= DATASET EXTRACT =
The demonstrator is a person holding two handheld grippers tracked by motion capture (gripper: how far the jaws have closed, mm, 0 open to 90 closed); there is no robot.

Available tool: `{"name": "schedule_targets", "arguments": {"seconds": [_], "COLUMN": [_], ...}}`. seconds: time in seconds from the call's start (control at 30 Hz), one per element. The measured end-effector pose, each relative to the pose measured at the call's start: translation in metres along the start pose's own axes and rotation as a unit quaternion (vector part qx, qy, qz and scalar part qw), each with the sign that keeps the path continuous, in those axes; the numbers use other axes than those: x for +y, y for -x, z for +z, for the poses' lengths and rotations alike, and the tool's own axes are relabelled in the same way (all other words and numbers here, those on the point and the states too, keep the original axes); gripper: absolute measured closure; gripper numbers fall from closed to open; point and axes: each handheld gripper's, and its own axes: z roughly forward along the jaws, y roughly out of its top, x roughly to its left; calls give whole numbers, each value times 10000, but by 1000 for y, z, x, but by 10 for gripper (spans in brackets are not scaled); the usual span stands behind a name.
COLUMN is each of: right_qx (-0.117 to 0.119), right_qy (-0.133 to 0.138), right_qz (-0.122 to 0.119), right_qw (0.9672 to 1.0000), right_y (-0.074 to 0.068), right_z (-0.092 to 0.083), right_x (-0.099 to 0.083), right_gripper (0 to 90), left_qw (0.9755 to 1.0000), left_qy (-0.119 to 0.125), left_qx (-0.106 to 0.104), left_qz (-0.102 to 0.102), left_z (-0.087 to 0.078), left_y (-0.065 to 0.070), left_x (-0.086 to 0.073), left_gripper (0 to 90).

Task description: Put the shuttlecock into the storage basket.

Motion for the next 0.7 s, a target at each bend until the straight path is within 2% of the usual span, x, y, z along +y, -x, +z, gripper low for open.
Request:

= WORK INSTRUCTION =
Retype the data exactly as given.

= OUTPUT =
The demonstrator is a person holding two handheld grippers tracked by motion capture (gripper: how far the jaws have closed, mm, 0 open to 90 closed); there is no robot.

Available tool: `{"name": "schedule_targets", "arguments": {"seconds": [_], "COLUMN": [_], ...}}`. seconds: time in seconds from the call's start (control at 30 Hz), one per element. The measured end-effector pose, each relative to the pose measured at the call's start: translation in metres along the start pose's own axes and rotation as a unit quaternion (vector part qx, qy, qz and scalar part qw), each with the sign that keeps the path continuous, in those axes; the numbers use other axes than those: x for +y, y for -x, z for +z, for the poses' lengths and rotations alike, and the tool's own axes are relabelled in the same way (all other words and numbers here, those on the point and the states too, keep the original axes); gripper: absolute measured closure; gripper numbers fall from closed to open; point and axes: each handheld gripper's, and its own axes: z roughly forward along the jaws, y roughly out of its top, x roughly to its left; calls give whole numbers, each value times 10000, but by 1000 for y, z, x, but by 10 for gripper (spans in brackets are not scaled); the usual span stands behind a name.
COLUMN is each of: right_qx (-0.117 to 0.119), right_qy (-0.133 to 0.138), right_qz (-0.122 to 0.119), right_qw (0.9672 to 1.0000), right_y (-0.074 to 0.068), right_z (-0.092 to 0.083), right_x (-0.099 to 0.083), right_gripper (0 to 90), left_qw (0.9755 to 1.0000), left_qy (-0.119 to 0.125), left_qx (-0.106 to 0.104), left_qz (-0.102 to 0.102), left_z (-0.087 to 0.078), left_y (-0.065 to 0.070), left_x (-0.086 to 0.073), left_gripper (0 to 90).

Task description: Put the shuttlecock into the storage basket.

Motion for the next 0.7 s, a target at each bend until the straight path is within 2% of the usual span, x, y, z along +y, -x, +z, gripper low for open.
Request:

The answer is now complete.